Multicore support? #22

hthuwal · 2018-10-03T12:10:11Z

I am trying to run it on a 1.5 GB text file. The model uses only a single core and hence it's taking too long.

I couldn't find a flag to specify the number of threads to use. Is there a way to run the model on multiple cores?

guilherme-salome · 2018-10-03T19:36:29Z

I couldn't either, an easy workaround is to just split the text file and launch two processes, one for each half of the file.

hthuwal · 2018-10-03T19:44:04Z

Yeah Running several processes on file splits is exactly what I am doing right now. But it would be nice to have some flag/method that allows using all cores like the stanfordNLP does.

…

On Thu 4 Oct, 2018, 1:06 AM Guilherme Salomé, ***@***.***> wrote: I couldn't either, an easy workaround is to just split the text file and launch two processes. — You are receiving this because you authored the thread. Reply to this email directly, view it on GitHub <#22 (comment)>, or mute the thread <https://github.com/notifications/unsubscribe-auth/AO5Ljxqtq0GUnMfjY0TRaEGudUAqXBXfks5uhRG-gaJpZM4XF42I> .

guilherme-salome · 2018-10-03T20:04:57Z

If you find a more efficient solution or update the code to allow for multicores please post it here!

guilherme-salome · 2018-10-05T20:21:47Z

@hthuwal I've been using this project to go over a lot of text and I was running it in a single powerful machine and it was veeery slow. I then went to digitalocean and got one of the high tier droplets and started running openie5 in parallel (with https://www.gnu.org/software/parallel/) and on a small number of phrases (1000 at a time, more to debug really, but could be increased). The processing time was about 3 minutes for each 1000 (1 min for loading up open ie 5 more or less).
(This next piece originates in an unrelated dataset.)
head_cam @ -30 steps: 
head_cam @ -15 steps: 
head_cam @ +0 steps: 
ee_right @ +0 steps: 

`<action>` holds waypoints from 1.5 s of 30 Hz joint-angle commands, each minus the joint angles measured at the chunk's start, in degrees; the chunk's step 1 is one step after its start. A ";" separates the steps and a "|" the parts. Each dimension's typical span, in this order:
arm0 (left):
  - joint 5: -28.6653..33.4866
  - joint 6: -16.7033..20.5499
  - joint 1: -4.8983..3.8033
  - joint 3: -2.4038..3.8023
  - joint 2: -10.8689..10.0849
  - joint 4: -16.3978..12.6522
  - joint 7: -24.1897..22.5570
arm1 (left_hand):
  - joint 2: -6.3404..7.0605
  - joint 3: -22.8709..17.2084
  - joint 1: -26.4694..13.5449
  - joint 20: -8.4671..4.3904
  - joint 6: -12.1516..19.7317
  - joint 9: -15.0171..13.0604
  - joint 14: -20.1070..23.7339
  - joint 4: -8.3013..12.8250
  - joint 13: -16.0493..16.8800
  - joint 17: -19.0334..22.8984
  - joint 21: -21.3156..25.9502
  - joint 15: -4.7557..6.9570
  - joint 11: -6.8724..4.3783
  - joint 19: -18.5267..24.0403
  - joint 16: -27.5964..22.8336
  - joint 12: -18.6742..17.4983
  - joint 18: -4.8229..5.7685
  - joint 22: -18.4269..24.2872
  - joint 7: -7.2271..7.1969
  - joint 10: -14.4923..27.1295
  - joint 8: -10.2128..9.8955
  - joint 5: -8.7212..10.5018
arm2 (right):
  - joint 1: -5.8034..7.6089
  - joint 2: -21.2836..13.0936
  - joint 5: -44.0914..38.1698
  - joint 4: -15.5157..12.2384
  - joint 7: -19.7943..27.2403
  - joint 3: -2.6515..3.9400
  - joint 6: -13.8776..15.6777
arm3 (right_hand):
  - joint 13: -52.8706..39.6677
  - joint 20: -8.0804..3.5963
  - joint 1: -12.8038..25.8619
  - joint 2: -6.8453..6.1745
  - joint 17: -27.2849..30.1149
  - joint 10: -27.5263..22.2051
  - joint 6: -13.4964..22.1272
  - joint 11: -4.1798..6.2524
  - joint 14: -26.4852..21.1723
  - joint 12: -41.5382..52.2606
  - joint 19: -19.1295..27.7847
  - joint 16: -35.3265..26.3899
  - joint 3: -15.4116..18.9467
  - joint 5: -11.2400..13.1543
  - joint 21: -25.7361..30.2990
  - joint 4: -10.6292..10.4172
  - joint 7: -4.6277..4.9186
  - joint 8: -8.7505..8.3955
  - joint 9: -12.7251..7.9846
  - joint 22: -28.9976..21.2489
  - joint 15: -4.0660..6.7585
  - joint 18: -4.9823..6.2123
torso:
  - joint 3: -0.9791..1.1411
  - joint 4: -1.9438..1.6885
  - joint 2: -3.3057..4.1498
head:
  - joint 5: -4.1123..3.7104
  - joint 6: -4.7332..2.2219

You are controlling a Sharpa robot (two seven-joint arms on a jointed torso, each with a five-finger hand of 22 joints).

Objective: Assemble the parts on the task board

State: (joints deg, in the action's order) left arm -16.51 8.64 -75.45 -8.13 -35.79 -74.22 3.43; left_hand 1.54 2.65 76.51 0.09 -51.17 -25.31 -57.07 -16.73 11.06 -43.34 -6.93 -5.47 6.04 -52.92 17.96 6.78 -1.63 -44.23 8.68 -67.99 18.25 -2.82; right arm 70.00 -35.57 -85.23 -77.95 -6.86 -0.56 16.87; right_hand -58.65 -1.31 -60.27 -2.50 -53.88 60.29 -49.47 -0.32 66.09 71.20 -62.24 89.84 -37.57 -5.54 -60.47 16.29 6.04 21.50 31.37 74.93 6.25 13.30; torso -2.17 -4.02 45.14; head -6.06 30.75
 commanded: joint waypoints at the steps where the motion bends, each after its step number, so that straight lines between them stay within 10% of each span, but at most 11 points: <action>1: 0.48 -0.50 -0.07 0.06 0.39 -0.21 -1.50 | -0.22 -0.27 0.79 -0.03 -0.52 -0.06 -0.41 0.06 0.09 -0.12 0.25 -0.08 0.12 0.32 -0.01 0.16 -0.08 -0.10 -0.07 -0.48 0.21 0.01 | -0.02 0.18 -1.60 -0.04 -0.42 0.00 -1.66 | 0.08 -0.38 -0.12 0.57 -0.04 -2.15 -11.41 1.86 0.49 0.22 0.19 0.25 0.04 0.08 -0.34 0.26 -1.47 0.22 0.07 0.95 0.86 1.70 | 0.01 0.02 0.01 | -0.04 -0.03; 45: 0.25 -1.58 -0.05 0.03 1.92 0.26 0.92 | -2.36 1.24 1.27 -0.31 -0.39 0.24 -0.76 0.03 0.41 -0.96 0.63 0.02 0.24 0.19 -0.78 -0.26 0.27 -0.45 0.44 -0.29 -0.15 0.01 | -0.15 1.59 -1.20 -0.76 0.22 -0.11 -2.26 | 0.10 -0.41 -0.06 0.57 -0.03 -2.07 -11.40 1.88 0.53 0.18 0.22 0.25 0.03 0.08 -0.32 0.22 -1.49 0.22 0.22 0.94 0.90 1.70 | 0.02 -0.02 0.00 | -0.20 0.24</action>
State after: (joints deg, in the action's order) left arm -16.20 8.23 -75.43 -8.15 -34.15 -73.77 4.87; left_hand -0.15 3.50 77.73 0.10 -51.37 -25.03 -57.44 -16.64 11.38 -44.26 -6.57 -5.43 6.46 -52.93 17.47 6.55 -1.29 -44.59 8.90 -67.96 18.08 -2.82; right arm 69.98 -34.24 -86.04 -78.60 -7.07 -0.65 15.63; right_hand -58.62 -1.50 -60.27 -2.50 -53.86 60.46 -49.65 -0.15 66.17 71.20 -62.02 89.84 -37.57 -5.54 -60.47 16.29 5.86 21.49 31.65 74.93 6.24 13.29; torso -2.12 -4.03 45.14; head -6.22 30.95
At first I was trying with the -Xmx10g -XX:+UseConcMarkSweepGC option and it was not working at all, no lines were being parsed. This options seems to work in RedHat and MacOs but did not work for me in Ubuntu 18.04. I removed the options and it started working.
However, I noticed that the memory usage was higher than 10gb, about 13gb per openie 5 process.
I was also using top to monitor cpu usage, and each process was using about 150% CPU on average.
With 64gb of RAM I was able to run 4 processes simultaneously (a 5th would crash because of low memory).
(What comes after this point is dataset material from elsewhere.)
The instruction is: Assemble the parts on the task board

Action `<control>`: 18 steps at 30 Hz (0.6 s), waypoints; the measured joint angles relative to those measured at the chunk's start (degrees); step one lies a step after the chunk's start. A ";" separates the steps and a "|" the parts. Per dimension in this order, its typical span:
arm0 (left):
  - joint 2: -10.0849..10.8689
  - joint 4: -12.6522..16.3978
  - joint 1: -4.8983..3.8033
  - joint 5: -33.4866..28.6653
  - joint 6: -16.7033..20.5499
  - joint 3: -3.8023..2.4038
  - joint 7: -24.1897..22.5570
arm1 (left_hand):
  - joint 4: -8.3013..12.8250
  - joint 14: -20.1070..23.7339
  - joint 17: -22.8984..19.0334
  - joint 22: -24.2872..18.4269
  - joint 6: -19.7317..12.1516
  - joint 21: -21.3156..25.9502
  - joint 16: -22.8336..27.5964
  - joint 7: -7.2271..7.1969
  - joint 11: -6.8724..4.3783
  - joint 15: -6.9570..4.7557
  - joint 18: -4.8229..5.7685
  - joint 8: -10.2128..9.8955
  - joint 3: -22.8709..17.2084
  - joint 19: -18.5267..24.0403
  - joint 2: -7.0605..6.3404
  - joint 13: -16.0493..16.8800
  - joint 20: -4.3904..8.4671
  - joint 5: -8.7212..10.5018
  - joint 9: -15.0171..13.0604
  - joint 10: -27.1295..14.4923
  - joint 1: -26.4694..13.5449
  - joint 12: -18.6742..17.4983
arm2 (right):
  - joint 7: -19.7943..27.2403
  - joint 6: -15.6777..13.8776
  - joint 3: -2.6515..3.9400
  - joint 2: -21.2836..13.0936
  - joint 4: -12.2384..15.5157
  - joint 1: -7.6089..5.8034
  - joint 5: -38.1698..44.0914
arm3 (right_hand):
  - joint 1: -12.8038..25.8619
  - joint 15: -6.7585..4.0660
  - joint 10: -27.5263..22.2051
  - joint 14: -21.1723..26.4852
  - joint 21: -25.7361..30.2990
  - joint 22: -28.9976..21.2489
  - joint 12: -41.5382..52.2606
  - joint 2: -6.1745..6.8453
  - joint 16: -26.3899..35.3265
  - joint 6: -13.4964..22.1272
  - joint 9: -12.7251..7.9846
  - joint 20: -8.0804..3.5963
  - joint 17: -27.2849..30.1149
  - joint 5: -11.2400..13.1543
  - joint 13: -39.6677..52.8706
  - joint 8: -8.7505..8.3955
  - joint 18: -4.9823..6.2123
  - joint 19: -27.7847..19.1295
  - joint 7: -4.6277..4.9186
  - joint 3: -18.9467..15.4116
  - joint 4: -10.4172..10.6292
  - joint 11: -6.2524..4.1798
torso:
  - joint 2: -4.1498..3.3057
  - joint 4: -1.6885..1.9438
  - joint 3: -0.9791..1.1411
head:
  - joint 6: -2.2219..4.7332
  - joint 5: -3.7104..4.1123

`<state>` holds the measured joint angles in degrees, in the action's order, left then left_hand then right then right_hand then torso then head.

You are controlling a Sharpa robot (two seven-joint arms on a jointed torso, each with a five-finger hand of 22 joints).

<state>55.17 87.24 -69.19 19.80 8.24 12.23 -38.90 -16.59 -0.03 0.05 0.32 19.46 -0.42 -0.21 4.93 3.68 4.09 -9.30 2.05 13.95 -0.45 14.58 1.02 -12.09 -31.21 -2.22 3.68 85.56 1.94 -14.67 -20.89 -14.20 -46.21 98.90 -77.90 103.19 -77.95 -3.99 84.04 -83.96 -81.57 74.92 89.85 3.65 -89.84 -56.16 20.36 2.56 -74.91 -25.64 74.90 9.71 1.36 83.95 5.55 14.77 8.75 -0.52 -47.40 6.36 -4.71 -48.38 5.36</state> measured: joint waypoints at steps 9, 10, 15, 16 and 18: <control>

The droplet I was using has 64gb of RAM + 32vCPUs. The type of the droplet is: "CPU Optimized droplet".
There is another type that is called "Standard Droplets", and its highest tier has 192gb of RAM + 32vCPUs.
Since the bottleneck in the CPU Optimized droplet was the RAM, it may be possible to run more processes in the Standard droplet, even though there the CPUs are less powerful.

guilherme-salome · 2018-10-05T21:17:51Z

Update: I tested their Standard Droplet with 192gb of memory and 32vCPUs and I was able to run 8 processes at the same time. That consumed 92% ish of the memory. The average CPU use was 1200%. So the bottleneck is definitely memory.

Update: Looking at the top output it seems there is still some memory free with 8 processes, so I think maybe 9 or 10 could run in parallel. 12 processes definitely does not work, neither 11.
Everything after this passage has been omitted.